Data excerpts
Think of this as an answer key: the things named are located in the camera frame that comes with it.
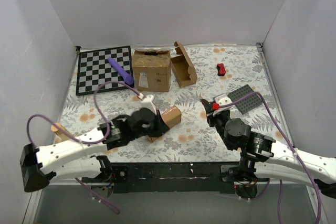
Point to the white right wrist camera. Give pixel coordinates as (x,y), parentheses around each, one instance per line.
(221,103)

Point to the grey studded building plate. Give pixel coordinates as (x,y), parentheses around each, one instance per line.
(247,104)

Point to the black and white chessboard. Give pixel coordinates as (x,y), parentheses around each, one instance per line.
(95,69)

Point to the purple cylindrical tool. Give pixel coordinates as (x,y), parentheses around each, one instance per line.
(127,78)

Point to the wooden cork cylinder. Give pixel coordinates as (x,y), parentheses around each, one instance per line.
(59,135)

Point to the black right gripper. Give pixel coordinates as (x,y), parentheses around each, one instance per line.
(211,115)

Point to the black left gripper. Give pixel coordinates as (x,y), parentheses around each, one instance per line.
(159,125)

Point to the aluminium frame rail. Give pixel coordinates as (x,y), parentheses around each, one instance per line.
(98,170)

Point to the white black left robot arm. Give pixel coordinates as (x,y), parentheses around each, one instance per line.
(39,164)

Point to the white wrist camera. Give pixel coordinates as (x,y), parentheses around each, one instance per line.
(146,101)
(221,103)

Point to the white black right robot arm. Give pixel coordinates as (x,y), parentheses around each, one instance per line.
(263,157)

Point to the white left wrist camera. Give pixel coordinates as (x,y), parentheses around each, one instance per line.
(146,101)

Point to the small cardboard express box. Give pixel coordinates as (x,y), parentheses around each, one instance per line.
(171,118)

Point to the large brown cardboard box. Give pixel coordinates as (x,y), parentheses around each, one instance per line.
(152,69)

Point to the floral patterned table mat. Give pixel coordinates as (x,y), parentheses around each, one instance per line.
(192,140)

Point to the open small cardboard box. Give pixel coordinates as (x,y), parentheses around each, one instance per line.
(183,67)

- ABOUT THIS TASK
If pictures appear in the data, do not print them; repeat the rest exactly.

- TASK OUTPUT
Think of this as an answer key: the things named are located in the camera frame that comes with it.
Point to the white right wrist camera. Give pixel coordinates as (x,y), parentheses around each, one instance per line.
(221,103)

Point to the grey studded building plate. Give pixel coordinates as (x,y), parentheses around each, one instance per line.
(247,104)

Point to the black and white chessboard. Give pixel coordinates as (x,y), parentheses around each, one instance per line.
(95,69)

Point to the purple cylindrical tool. Give pixel coordinates as (x,y), parentheses around each, one instance per line.
(127,78)

Point to the wooden cork cylinder. Give pixel coordinates as (x,y), parentheses around each, one instance per line.
(59,135)

Point to the black right gripper. Give pixel coordinates as (x,y), parentheses around each, one instance per line.
(211,115)

Point to the black left gripper. Give pixel coordinates as (x,y), parentheses around each, one instance per line.
(159,125)

Point to the aluminium frame rail. Give pixel coordinates as (x,y), parentheses around each, one instance per line.
(98,170)

Point to the white black left robot arm. Give pixel coordinates as (x,y), parentheses around each, one instance per line.
(39,164)

Point to the white wrist camera. Give pixel coordinates as (x,y), parentheses around each, one instance per line.
(146,101)
(221,103)

Point to the white black right robot arm. Give pixel coordinates as (x,y), parentheses around each, one instance per line.
(263,157)

Point to the white left wrist camera. Give pixel coordinates as (x,y), parentheses around each, one instance per line.
(146,101)

Point to the small cardboard express box. Give pixel coordinates as (x,y), parentheses around each, one instance per line.
(171,118)

Point to the large brown cardboard box. Give pixel coordinates as (x,y), parentheses around each, one instance per line.
(152,69)

Point to the floral patterned table mat. Give pixel coordinates as (x,y), parentheses around each, one instance per line.
(192,140)

Point to the open small cardboard box. Give pixel coordinates as (x,y), parentheses around each, one instance per line.
(183,67)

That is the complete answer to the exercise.